A verbatim reproduction of the lines below, from the line containing "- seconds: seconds" through the line containing "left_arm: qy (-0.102", both ends included, is the whole required output.

____ Data segment

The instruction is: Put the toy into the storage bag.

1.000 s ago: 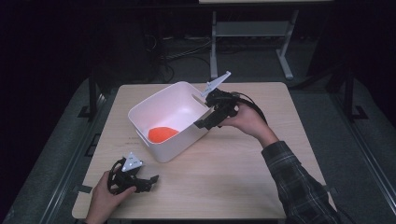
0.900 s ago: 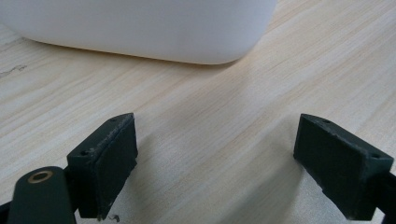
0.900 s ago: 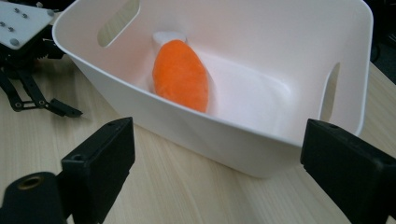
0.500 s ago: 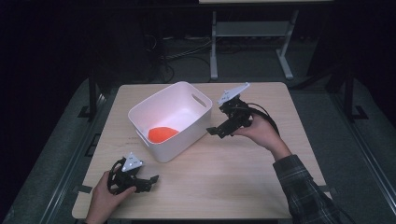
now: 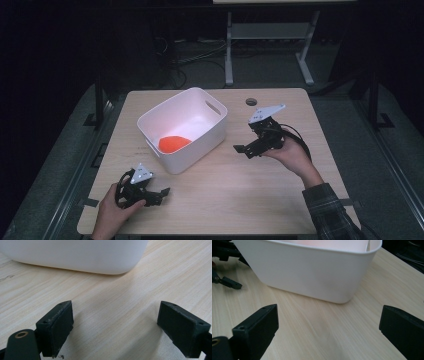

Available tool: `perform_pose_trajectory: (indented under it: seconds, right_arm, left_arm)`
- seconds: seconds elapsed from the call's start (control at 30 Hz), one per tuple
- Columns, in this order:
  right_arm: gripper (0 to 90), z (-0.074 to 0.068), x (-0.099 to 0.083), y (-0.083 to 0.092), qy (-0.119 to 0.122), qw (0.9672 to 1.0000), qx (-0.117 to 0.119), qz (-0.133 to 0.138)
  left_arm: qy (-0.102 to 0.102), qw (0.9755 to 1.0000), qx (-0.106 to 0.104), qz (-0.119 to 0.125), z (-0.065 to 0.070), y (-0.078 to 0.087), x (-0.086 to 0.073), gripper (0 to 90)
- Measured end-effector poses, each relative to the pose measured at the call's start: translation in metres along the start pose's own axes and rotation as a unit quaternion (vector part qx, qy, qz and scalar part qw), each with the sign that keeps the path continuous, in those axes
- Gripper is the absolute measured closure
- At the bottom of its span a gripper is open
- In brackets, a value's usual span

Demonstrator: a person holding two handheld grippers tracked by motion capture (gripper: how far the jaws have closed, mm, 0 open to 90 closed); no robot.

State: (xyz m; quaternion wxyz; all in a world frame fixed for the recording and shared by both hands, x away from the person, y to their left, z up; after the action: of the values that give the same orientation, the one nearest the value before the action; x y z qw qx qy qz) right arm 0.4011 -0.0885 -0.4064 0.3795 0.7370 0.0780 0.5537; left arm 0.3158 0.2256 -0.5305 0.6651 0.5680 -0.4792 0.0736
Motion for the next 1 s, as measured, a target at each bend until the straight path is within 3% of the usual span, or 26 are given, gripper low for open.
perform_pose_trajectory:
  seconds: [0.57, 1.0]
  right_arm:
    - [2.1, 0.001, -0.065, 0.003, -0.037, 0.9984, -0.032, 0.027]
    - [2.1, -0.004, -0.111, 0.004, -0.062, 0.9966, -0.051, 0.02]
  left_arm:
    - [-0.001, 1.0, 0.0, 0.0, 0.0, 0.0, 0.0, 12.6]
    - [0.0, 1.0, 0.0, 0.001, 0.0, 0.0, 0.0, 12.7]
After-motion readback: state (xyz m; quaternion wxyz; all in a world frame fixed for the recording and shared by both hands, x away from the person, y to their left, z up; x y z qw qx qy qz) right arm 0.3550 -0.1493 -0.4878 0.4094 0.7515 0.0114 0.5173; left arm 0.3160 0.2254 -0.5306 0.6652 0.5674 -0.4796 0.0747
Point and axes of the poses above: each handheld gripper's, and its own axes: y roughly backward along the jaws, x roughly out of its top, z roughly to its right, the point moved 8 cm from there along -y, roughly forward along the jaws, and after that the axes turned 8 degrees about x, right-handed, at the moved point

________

**Response:**
- seconds: seconds elapsed from the call's start (control at 30 Hz), one per tuple
- Columns, in this order:
  right_arm: gripper (0 to 90), z (-0.074 to 0.068), x (-0.099 to 0.083), y (-0.083 to 0.092), qy (-0.119 to 0.122), qw (0.9672 to 1.0000), qx (-0.117 to 0.119), qz (-0.133 to 0.138)
  left_arm: qy (-0.102 to 0.102), qw (0.9755 to 1.0000), qx (-0.106 to 0.104), qz (-0.119 to 0.125), z (-0.065 to 0.070), y (-0.078 to 0.087), x (-0.086 to 0.073), gripper (0 to 90)

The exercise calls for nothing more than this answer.